▶ **Required work**
Retyped exactly and without pictures, the lines from the one with "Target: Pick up" through the end of the listing must form the entire answer.

*-*-*

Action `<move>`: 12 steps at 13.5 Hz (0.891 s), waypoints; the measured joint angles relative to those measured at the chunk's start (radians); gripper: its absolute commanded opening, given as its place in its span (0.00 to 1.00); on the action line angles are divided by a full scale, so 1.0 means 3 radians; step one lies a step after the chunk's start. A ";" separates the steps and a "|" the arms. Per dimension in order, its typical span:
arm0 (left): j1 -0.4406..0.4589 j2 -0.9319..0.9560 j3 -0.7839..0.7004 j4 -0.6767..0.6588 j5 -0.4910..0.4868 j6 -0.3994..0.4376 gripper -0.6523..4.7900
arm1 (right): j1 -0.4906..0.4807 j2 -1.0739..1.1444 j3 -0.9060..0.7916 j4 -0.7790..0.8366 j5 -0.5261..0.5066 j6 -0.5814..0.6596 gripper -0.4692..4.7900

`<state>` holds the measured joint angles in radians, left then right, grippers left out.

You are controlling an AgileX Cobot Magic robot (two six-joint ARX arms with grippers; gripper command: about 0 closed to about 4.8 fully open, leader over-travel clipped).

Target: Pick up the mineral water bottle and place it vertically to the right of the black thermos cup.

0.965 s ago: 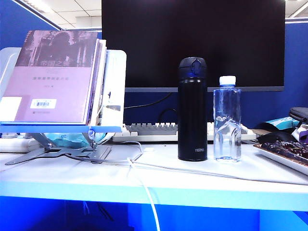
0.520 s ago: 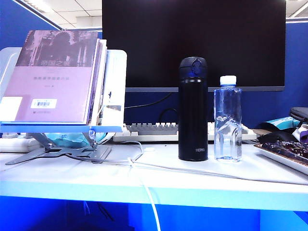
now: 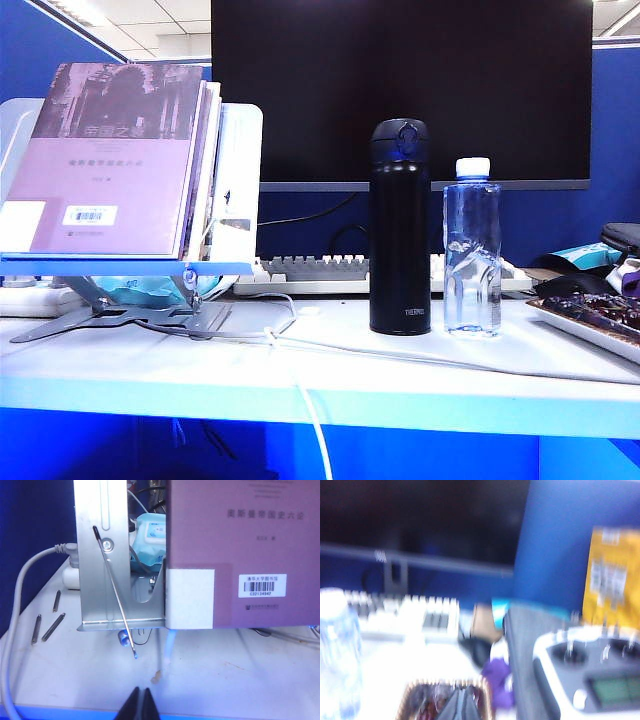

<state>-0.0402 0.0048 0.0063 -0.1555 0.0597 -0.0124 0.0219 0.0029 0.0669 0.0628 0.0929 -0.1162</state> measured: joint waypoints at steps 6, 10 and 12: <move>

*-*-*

▶ **Exercise solution**
Target: Pick up the mineral water bottle and place it vertically to the right of the black thermos cup.

0.965 s ago: 
0.520 s ago: 
now: 

<state>-0.0402 0.0048 0.0063 -0.1555 0.0597 -0.0124 0.0219 0.0029 0.0669 0.0628 0.0929 -0.1162</state> measured: joint waypoints at steps 6, 10 and 12: <move>

The exercise has no further content.